Moving on to the F7 driving the less-efficient Fritspeakers Carbon 7 SE monitors, I continued to get excellent and engaging sound. To compensate for the difference in speaker sensitivity, I had to set the volume control on the DAC to about the 1 o’clock position to get comparable volume to what was provided by the Zu Druids when set to 11 o’clock. Even so, I still felt like I had sufficient headroom, as dynamics remained impressive. Massed string crescendos were plenty satisfying, making the Carbon 7s sound larger than they actually are. Even though the F7/Carbon 7 combo didn’t seem as lithe off the line as the F7/Druid coupling, I felt that I preferred the more fleshed out tonal perspective with the Fritz speakers. Midrange notes boasted a silky, glowing warmth that drew me in to the listening session and left me chained to my chair. Further, the upper register of the violins was silky and open, but perhaps not quite as extended as with the Zu speakers.
One uncanny characteristic of the Carbon 7s that the F7 brought out was their ability to disappear into the soundstage. In both the Mozart and Natalie Merchant pieces, the speakers seemed to disappear altogether, throwing a huge soundstage that extended quite nicely behind them. I had the Zu Druids set up a few feet behind the Carbon 7s, and at times, I was hoodwinked into thinking that the sound was coming from the Zu speakers! Also, in both pieces, the female voices exhibited decent extension, but with a silky sheen that added a degree of body that was forgiving and easy on the ears, yet not quite as aggressive as I heard with the F7 driving the Druids.

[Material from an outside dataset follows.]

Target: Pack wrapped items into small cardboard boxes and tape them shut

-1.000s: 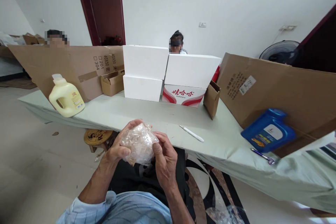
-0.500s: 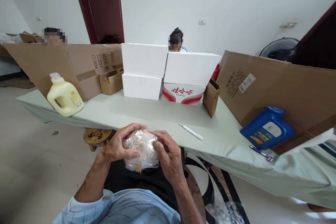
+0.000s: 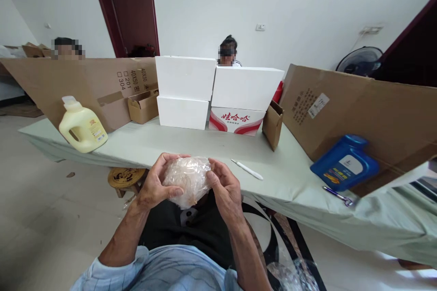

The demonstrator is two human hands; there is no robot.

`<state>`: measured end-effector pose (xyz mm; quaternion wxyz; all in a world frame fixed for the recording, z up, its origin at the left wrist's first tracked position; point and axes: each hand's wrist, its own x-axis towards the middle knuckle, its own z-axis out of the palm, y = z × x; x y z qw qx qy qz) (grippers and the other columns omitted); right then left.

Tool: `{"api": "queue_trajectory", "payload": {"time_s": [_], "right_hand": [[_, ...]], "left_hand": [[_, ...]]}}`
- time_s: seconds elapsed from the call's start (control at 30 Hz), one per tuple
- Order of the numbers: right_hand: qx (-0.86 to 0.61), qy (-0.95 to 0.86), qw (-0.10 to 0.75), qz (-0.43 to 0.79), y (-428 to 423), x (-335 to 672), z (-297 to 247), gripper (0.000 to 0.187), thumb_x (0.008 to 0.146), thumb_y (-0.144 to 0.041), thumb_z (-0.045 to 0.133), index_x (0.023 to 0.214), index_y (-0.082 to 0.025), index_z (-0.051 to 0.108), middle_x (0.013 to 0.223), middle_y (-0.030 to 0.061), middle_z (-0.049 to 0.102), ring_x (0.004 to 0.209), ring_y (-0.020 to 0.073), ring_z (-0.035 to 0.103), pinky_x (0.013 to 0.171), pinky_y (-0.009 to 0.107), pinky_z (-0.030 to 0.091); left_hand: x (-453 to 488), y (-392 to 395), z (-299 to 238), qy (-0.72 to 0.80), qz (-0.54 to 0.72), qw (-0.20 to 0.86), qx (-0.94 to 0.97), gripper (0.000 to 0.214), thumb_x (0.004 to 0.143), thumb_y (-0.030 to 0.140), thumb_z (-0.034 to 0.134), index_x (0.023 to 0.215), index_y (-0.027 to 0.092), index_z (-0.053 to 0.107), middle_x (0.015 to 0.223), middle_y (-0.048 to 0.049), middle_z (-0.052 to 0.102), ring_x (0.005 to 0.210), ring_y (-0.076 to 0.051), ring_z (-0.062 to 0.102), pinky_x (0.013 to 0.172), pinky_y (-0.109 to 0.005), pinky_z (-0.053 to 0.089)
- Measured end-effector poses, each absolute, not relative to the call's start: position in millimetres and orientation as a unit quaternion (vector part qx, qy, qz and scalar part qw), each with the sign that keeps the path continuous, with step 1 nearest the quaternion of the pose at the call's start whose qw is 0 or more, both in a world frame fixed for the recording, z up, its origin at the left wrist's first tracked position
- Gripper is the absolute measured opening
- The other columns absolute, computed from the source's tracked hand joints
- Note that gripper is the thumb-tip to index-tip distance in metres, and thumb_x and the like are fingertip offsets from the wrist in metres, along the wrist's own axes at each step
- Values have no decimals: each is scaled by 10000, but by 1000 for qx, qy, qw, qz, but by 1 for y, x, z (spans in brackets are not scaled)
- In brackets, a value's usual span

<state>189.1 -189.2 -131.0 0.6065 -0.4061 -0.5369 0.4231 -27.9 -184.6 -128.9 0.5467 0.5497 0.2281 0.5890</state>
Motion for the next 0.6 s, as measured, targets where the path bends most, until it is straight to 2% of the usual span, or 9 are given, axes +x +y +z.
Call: {"api": "queue_trajectory", "payload": {"time_s": [0.13, 0.27, 0.33, 0.47, 0.6], "right_hand": [[-405, -540, 598, 431, -183, 186, -116, 477, 821, -615, 877, 1122, -257, 783, 1114, 77, 809, 1049, 274, 726, 944, 416, 588], [-424, -558, 617, 358, -184, 187, -117, 471, 933, -681, 726, 1137, -260, 789, 1143, 83, 790, 1049, 269, 709, 914, 407, 588], [-430, -579, 621, 307, -191, 188, -121, 443, 983, -658, 665, 1122, -260, 802, 1149, 82, 767, 1018, 257, 696, 872, 391, 586], [-420, -621, 607, 264, -204, 184, -126, 330, 977, -532, 727, 1183, -286, 806, 1159, 71, 720, 1003, 238, 676, 807, 360, 586], [-415, -636, 610, 224, -207, 179, -124, 267, 965, -410, 772, 1212, -312, 799, 1156, 54, 703, 949, 206, 667, 787, 347, 588]], "left_hand": [[-33, -182, -133, 262, 500, 615, 550, 898, 734, 549, 956, 1457, 211, 543, 1225, -122, 753, 1015, -264, 728, 838, -309, 558], [-28, -176, -143, 262, 523, 612, 532, 716, 793, 554, 911, 1362, 174, 698, 1300, -128, 752, 1189, -313, 695, 957, -324, 543], [-24, -175, -148, 255, 554, 601, 517, 687, 813, 549, 896, 1361, 180, 708, 1346, -123, 740, 1256, -324, 670, 1021, -342, 530], [-22, -176, -152, 236, 559, 604, 516, 710, 835, 526, 884, 1419, 188, 666, 1395, -126, 717, 1291, -325, 656, 1075, -361, 515], [-23, -178, -152, 224, 540, 605, 541, 759, 790, 455, 921, 1451, 204, 644, 1404, -115, 713, 1289, -327, 648, 1044, -337, 516]]}}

For me, the First Watt F7/ Fritz Carbon 7 SE coupling hit a particular sweet spot in my own listening enjoyment, expertly balancing power, dynamics, and engaging tonal perspective.
Finally, the last pairing for the F7 was with the somewhat inefficient (84 dB) ATC SCM19 (Version 2) studio monitors. Even though these speakers present an easy load for the amplifier, they do require some power and gain to really get up and go. My initial feeling was that if the F7 were to fall on its face, it would be with this pairing. I hooked the SCM19s up and almost gingerly turned the volume knob. Surprise surprise — I only had to go a tad bit further than I did with the Carbon 7s to get fulsome, full-bodied (and loud enough) sound. Maybe a bit closer to the 2 o’clock position, but still with some room to negotiate upward if needed. That is, the notoriously inefficient ATC speakers just lit up, sounding as ballsy and dynamic as ever. Of course, such a setup may not be sufficient for headbangers, but these folks probably won’t be in the market for a First Watt amp anyway. If it’s all about touch and finesse, then this combo sure as heck had it.
The presentation of the Alwyn Sinfonietta was absolutely gorgeous. The string sonorities were captured with aplomb, especially in the lower registers, where I could hear the real power of bow against string, and the resulting vibrations flowing outward into the recording venue. Again, I had no trouble placing myself mid-distance in the concert hall and taking in the performance as if it were a live event. One thing that helped suspend disbelief was the intrinsic resolution and clarity of the ATC monitors, which were not in any way diminished by the F7. At the upper end of the spectrum, violins were sweet and extended, almost euphonic, and never over the top in treble energy. Again, this was, from a purely tonal perspective, a match made in heaven. The soundscape was also effectively rendered, though maybe not quite as deep as with the Carbon 7 SEs in the mix.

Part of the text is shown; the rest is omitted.